They both had a lot on the line, him even more so. And doing something as stupid as following through on this, whatever it was, would only backfire. He needed to focus on getting those other ten acres.

Giving her this one win, he pushed off the counter and stepped back—away from temptation. Ignoring the victorious smile on her pretty lips, he made his way into the front room, grabbed his bag, and walked to the front door.

“Leaving so soon?” she asked. He could hear the confusion in her voice, disbelief he had caved so easily.

“Nope, just locking the door. Wouldn’t want to get any unwanted visitors.” Swinging the duffle over his shoulder, he strode past a very pissed off Frankie, narrowly missing an elbow to the ribs, and headed down the hallway. “If you don’t have a preference, I’ll take the master.”

“Too bad, DeLuca. I’m already in the master,” Frankie said, shuffling past, her feet slapping on the hardwood floor and the lace cupping that backside shifting higher with each step, before she slammed the door.

He turned the knob and, no surprise there, it was already locked. The shuffling of furniture sounded as Frankie barricaded the door.

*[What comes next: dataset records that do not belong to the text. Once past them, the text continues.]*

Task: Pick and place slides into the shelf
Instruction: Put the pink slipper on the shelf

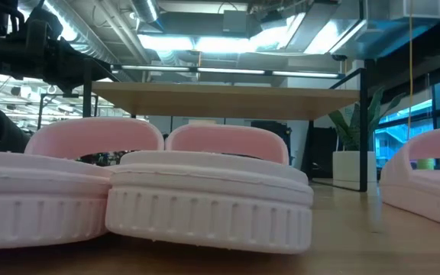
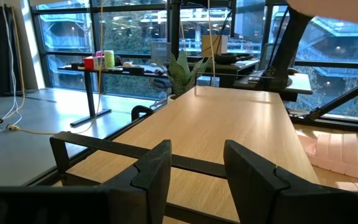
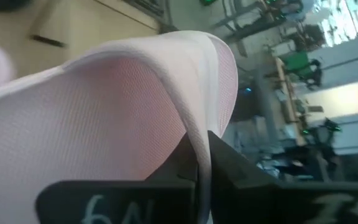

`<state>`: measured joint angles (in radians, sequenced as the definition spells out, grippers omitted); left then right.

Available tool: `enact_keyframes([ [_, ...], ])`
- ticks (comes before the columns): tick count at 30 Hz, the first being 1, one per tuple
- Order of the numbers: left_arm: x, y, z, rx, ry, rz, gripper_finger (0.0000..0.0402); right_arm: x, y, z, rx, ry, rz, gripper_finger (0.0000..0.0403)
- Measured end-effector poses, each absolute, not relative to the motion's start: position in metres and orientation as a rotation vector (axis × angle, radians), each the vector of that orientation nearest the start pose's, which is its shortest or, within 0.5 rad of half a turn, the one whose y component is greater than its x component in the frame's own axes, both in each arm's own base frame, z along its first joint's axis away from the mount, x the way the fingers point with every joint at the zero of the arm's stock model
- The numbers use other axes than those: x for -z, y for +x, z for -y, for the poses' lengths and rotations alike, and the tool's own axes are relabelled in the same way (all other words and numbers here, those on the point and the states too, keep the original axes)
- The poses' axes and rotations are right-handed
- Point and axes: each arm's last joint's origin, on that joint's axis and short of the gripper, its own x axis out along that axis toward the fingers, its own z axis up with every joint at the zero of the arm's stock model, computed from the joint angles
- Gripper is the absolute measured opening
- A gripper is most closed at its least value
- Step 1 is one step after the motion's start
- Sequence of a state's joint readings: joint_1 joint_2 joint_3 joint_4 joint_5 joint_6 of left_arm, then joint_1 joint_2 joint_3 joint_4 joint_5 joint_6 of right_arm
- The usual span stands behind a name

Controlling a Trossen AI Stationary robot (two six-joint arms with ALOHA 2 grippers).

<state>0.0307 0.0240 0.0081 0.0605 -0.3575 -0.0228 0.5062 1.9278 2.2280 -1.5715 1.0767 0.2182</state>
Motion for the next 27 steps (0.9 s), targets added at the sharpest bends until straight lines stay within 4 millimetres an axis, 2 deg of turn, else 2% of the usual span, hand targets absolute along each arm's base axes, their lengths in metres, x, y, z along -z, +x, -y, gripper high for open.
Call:
enact_keyframes([
  [5, -0.17, 0.096, -0.013, -0.387, -0.03, 0.049, 0.0141, -0.426, 0.334, -0.096, 0.67, -0.71, -0.873, 0.0011],
  [11, -0.17, 0.096, -0.013, -0.387, -0.03, 0.049, 0.0141, -0.425, 0.346, -0.034, 0.766, -0.659, -0.987, 0.0011],
  [17, -0.17, 0.096, -0.013, -0.387, -0.03, 0.049, 0.0141, -0.397, 0.355, 0.002, 0.808, -0.608, -1.125, 0.0011],
  [27, -0.17, 0.096, -0.013, -0.388, -0.03, 0.049, 0.0141, -0.331, 0.364, 0.018, 0.883, -0.521, -1.252, 0.0011],
])
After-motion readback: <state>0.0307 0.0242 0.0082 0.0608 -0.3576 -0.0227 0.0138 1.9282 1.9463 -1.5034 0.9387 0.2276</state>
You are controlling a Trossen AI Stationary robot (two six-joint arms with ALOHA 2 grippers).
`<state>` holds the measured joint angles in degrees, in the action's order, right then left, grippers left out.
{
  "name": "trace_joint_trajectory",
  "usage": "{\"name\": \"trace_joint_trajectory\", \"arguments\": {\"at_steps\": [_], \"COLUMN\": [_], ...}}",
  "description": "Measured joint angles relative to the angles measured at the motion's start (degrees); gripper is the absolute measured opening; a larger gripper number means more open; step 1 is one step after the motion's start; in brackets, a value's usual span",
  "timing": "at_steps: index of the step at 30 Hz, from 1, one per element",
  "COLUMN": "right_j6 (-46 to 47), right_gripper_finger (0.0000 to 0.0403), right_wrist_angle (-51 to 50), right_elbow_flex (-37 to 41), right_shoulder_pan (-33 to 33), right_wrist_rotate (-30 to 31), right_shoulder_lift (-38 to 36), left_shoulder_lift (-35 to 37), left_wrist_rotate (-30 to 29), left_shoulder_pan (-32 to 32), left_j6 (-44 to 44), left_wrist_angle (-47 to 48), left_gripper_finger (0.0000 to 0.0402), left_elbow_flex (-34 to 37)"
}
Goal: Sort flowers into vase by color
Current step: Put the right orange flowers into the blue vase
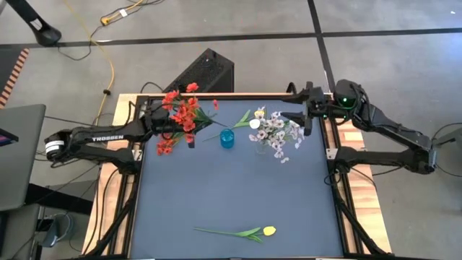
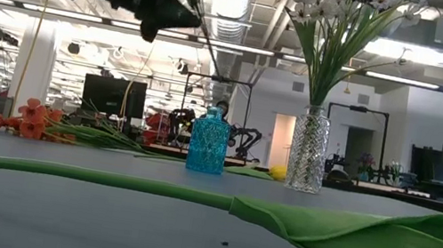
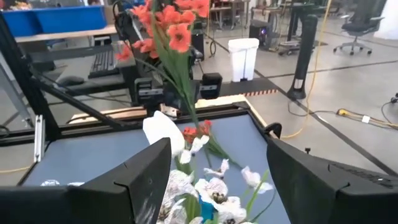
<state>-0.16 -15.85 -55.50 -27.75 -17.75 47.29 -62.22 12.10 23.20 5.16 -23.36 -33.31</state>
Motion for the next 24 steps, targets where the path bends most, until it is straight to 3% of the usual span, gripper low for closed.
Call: {"name": "trace_joint_trajectory", "arguments": {"at_steps": [6,15,24], "right_j6": [0.19,-0.05,-0.15], "right_gripper_finger": [0.0291,0.0291,0.0291], "right_wrist_angle": [1.21,1.43,1.14], "right_elbow_flex": [1.53,1.59,1.59], "right_shoulder_pan": [-0.05,-0.02,-0.02], "right_wrist_rotate": [-0.03,-0.08,-0.12], "right_shoulder_lift": [0.02,0.04,0.04], "left_shoulder_lift": [-0.21,-2.64,-2.64], "left_wrist_rotate": [0.84,-6.57,-6.65], "left_shoulder_pan": [-1.26,-4.55,-4.56], "left_j6": [1.65,0.63,1.65], "left_wrist_angle": [-0.72,-0.60,0.61], "left_gripper_finger": [0.0000,0.0000,0.0000], "left_elbow_flex": [0.98,0.98,0.98]}}
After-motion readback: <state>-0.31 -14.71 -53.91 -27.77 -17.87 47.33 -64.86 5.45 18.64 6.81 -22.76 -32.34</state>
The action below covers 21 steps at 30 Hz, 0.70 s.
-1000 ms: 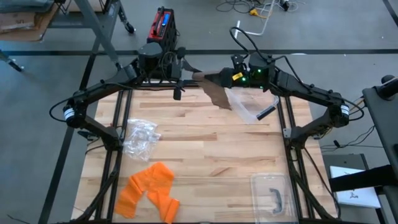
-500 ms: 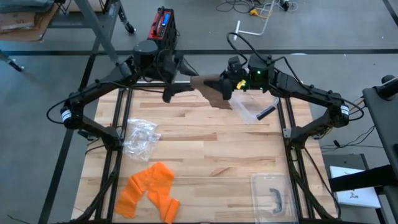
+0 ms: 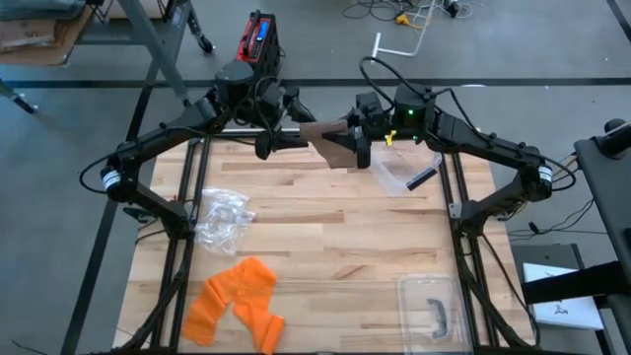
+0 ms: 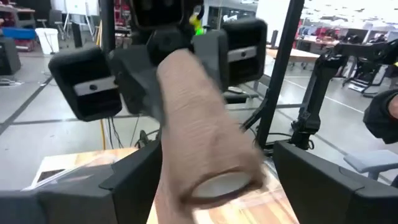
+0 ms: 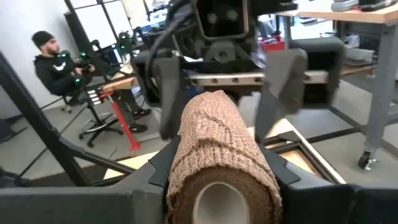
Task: Roll bandage
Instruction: Roll the brown bandage
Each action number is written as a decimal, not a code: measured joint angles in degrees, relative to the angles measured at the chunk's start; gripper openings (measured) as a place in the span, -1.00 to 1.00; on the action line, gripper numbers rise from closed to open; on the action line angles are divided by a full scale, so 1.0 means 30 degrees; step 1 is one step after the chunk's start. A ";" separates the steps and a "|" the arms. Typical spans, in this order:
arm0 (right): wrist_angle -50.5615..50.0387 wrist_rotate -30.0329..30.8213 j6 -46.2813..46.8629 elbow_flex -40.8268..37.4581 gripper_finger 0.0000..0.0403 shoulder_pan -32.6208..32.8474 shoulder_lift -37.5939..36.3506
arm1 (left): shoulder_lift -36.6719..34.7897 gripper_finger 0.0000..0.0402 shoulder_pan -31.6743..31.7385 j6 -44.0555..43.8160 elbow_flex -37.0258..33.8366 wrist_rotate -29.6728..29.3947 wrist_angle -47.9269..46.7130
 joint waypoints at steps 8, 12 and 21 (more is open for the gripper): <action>0.0094 -0.0380 0.1387 0.0000 -0.37 0.0008 0.0006 | 0.0213 0.17 -0.0007 -0.0165 0.0029 -0.0437 0.1106; 0.0379 -0.0244 0.3058 -0.0007 -0.34 -0.0007 0.0067 | 0.0220 -0.19 -0.0036 0.0371 0.0029 -0.0599 0.1084; 0.1315 0.1371 0.9756 -0.0007 0.00 0.0022 0.0145 | 0.0213 -0.73 -0.0348 0.2635 -0.0224 -0.2308 0.1086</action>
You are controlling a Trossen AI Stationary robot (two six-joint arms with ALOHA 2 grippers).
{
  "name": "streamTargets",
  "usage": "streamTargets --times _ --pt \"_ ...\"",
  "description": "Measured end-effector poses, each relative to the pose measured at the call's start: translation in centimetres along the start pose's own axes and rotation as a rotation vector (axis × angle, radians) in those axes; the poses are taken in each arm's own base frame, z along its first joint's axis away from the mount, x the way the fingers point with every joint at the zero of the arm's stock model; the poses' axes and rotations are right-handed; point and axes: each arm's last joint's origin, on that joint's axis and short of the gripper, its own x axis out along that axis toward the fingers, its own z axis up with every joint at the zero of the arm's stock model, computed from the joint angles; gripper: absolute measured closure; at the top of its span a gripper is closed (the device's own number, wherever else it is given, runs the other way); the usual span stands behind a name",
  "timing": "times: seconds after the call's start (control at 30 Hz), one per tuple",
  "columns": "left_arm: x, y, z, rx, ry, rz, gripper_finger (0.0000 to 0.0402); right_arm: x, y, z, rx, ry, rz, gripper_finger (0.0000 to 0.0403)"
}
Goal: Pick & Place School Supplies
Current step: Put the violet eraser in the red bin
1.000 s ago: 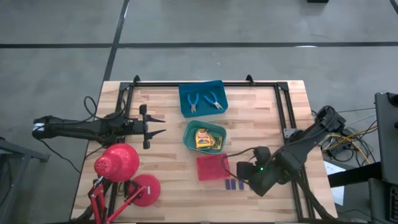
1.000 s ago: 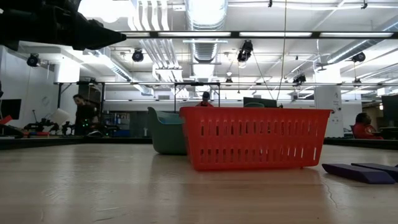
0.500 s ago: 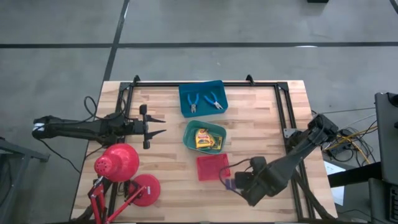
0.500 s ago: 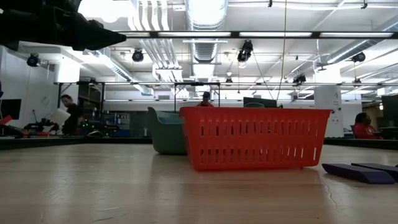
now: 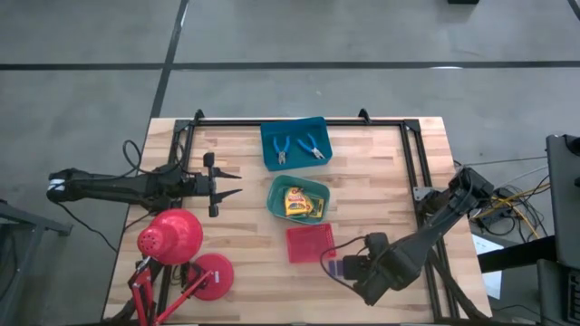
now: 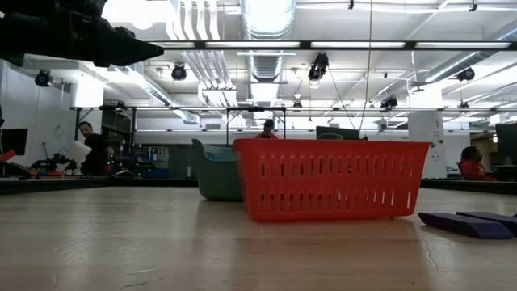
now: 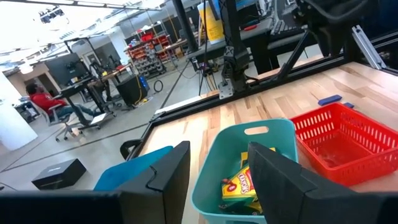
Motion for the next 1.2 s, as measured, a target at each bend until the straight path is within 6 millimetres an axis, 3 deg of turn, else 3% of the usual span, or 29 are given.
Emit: streamTargets --times 0.27,0.77,1.2 --pt "0.0 0.0 0.0 0.0 0.0 0.0 0.0234 3.3 -0.7 -1.0 -0.014 0.058 0.023 0.0255" --pt "0.0 0.0 0.0 0.0 0.0 0.0 0.0234 9.2 -2.4 -0.4 -0.014 0.107 0.021 0.0255" --pt "0.0 0.0 0.0 0.0 0.0 0.0 0.0234 10.4 -2.6 0.6 0.01 0.098 -0.003 0.0255"
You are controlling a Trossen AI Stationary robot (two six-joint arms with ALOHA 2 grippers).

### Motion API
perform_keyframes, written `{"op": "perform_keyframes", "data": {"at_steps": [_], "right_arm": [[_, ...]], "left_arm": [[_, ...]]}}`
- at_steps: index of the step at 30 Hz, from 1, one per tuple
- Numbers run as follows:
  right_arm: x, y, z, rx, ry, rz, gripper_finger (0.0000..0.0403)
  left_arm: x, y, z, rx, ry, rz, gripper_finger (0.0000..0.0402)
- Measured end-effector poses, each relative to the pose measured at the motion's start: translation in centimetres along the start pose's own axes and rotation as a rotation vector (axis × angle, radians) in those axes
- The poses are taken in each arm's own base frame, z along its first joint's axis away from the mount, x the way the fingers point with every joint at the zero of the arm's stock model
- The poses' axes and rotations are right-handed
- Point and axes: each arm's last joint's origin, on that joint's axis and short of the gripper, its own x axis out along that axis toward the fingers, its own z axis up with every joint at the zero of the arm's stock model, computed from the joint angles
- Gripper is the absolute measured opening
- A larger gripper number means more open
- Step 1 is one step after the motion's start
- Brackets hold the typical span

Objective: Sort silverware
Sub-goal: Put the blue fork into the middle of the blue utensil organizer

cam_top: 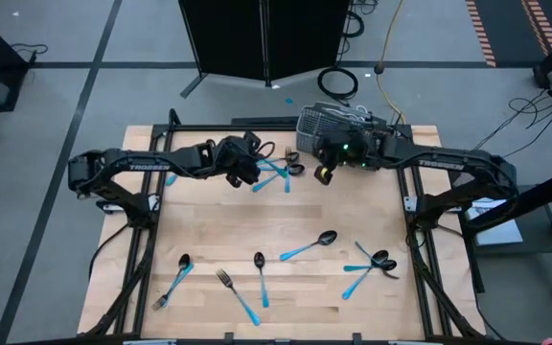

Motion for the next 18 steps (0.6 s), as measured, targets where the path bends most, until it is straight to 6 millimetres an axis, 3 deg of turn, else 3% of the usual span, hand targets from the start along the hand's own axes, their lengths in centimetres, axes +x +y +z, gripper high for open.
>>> {"op": "perform_keyframes", "data": {"at_steps": [6, 11, 18], "right_arm": [[0.7, -1.4, -0.3, 0.133, -0.057, 0.2, 0.0036], [0.9, -2.2, -0.4, 0.135, -0.061, 0.181, 0.0028], [2.1, -2.4, 0.1, 0.161, -0.109, 0.188, 0.006]], "left_arm": [[-0.2, 0.6, 0.7, 0.026, 0.02, 0.091, 0.0], [-0.5, 0.2, 1.8, 0.154, 0.005, 0.095, 0.0], [-1.1, 0.0, 3.5, 0.244, -0.041, 0.129, 0.0]]}}
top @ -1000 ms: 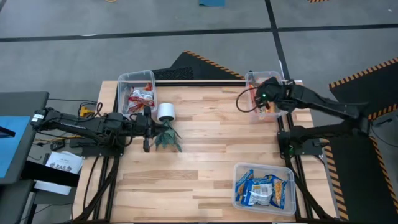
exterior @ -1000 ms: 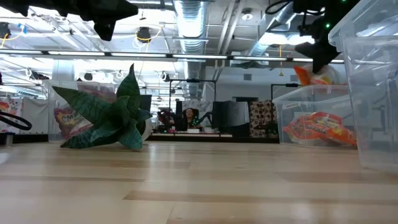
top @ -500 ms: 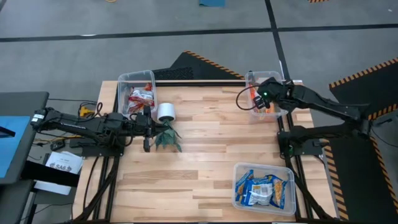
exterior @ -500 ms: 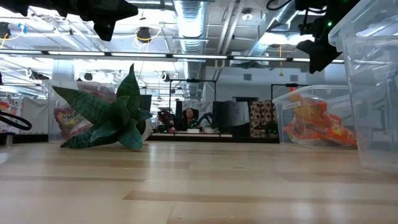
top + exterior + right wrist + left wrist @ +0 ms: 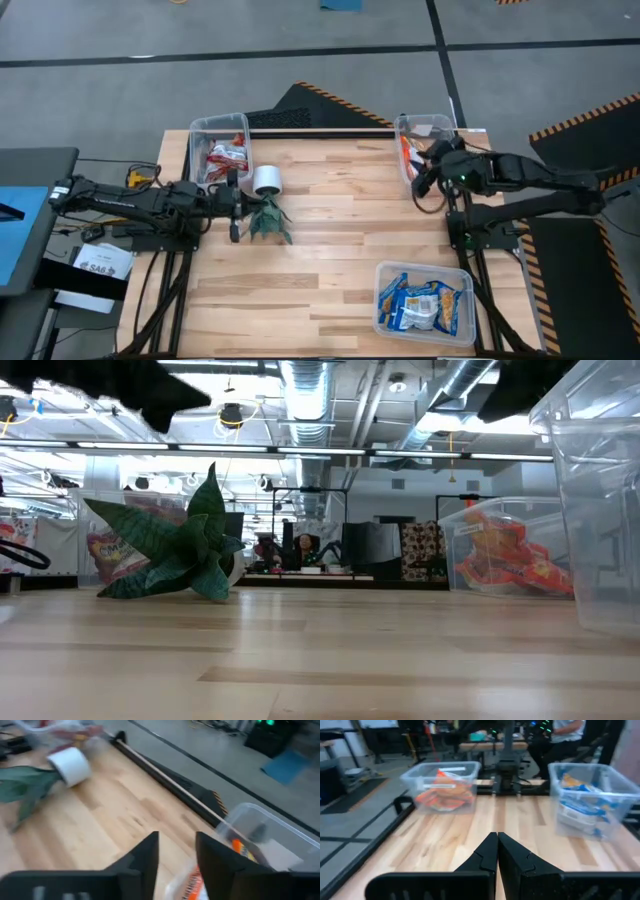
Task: Sort Maruchan noodles
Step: Return to Home Position
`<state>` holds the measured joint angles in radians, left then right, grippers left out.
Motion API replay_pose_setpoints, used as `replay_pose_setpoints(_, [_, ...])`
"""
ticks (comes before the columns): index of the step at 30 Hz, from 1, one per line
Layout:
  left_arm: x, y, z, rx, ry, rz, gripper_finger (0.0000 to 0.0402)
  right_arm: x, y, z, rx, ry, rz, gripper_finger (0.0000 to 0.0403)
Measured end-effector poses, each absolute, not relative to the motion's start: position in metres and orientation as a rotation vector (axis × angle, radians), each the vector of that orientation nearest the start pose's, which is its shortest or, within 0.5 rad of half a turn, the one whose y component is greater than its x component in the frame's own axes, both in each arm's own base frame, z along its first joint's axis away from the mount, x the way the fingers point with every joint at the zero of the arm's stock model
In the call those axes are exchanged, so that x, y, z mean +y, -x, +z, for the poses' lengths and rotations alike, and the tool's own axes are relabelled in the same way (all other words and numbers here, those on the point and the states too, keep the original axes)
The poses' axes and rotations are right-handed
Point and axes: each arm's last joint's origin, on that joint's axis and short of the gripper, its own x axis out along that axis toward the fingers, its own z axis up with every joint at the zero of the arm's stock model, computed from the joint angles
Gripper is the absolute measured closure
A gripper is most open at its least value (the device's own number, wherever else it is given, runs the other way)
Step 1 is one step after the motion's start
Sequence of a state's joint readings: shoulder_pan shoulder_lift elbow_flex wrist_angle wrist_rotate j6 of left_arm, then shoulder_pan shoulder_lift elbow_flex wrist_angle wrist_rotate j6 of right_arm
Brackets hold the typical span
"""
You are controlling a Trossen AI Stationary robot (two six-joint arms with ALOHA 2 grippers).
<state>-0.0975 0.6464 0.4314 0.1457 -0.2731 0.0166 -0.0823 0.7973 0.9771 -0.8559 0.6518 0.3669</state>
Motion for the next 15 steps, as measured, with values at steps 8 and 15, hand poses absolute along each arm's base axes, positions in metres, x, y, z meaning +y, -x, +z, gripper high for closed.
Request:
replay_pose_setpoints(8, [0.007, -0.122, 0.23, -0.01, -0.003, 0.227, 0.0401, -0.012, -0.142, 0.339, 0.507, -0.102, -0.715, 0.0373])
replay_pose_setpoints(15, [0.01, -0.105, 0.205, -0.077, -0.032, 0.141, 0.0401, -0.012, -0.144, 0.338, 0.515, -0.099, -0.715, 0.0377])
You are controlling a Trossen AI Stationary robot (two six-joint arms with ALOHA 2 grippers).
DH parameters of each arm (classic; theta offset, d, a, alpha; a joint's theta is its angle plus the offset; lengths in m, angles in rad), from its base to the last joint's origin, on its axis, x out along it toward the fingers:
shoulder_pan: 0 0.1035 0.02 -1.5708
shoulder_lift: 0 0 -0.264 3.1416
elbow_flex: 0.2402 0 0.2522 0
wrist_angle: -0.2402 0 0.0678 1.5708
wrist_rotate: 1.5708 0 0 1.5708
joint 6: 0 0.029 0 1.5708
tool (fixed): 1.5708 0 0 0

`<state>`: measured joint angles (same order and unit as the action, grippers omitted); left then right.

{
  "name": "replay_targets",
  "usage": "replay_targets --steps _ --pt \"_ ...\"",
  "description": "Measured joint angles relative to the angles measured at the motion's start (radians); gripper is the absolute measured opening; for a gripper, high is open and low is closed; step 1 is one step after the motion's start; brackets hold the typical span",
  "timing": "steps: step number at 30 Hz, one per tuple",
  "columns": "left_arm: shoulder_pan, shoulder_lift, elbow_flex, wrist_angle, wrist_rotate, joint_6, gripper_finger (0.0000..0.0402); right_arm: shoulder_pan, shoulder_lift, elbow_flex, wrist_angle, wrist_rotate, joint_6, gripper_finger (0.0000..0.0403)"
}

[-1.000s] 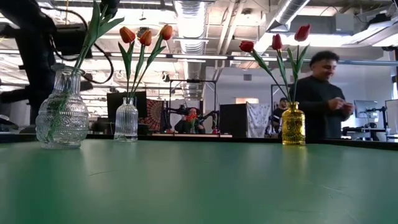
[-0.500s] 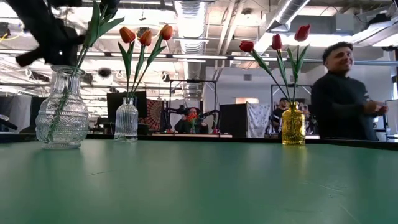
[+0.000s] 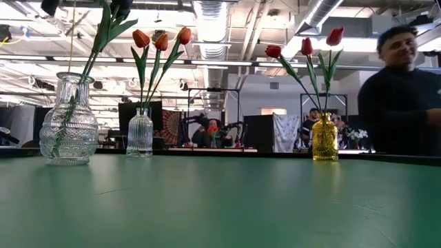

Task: Sort flowers into vase by color
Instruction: Put the black flower into the bottom transparent vase

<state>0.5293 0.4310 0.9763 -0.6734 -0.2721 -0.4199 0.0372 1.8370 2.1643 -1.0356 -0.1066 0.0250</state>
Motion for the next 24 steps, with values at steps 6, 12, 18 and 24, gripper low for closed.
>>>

“I hope that bed is a king,” he laughed outside the door. “Since this happens to be on the north half of the property, tomorrow night that bed is mine, sweet cheeks.”

CHAPTER 5

T
he water tank’s only part of your problem,” Walt Larson, the hardware half of St. Helena Hardware and Refurbish Rescue, said as he took in the disaster that used to be Frankie’s well. “In fact, I’d say that llama of yours did you a favor.”

An odd keening sound followed by a belligerent
“Wark”
echoed across the property moments before a low rustling came from the general direction of the tool shed. Mittens peeked his little Rastafarian head out, ears peeled back, dentures bared.

The second Walt had arrived, truck tires crunching down the gravel drive, Mittens, afraid he was about to be tranquilized and carted off to Alpaca Paradise, had hightailed it across the property and taken up residence behind Saul’s old rusted-out tractor.

“Alpaca,” Frankie corrected Walt, and Mittens snorted, then went back to chewing on the tractor seat. He was a nervous eater. “And I know that the property needs a lot of love, but right now I can only afford the water tank.”

“Well, first you need a new water pump,” Walt said, whacking the metal pipe that was connected to the wellhead with a wrench. “The motor’s working too hard just to supply the house and few vines you have.”

Poppycock.

“How long do you think this one will last?” Frankie mentally estimated how much a new motor would cost and then doubled it because that was how her luck seemed to be going. They hadn’t even started the water tank portion of the visit and already she was out of money.

“It won’t.”

“What do you mean it won’t?” she asked, suddenly wondering if the old man was taking her for a ride. “You haven’t even pulled it out to look.”

“Don’t need to. You hear that clanking noise?” Walt yelled over the awful grinding, as though to prove his point. “That’s the motor, struggling. Telling me it needs to be replaced.”

“What are you? The well whisperer?”

“Nope, but I hear whispers all the same.” He raised a disappointed brow. “People coming in the store are talking about how you and that DeLuca are shacking up.”

“We aren’t shacking up, so much as living under the same roof.”

“And how come spring you two are going to plant this whole lot with vines. Together.”

Frankie rolled her eyes. Walt was built like a tree stump, smelled like cooked cabbage, and had a penchant for prattle—which was how he’d managed to keep his hardware store open when one of the big DIY stores opened up in Napa. Knowing everybody else’s business was good for business in a town like St. Helena.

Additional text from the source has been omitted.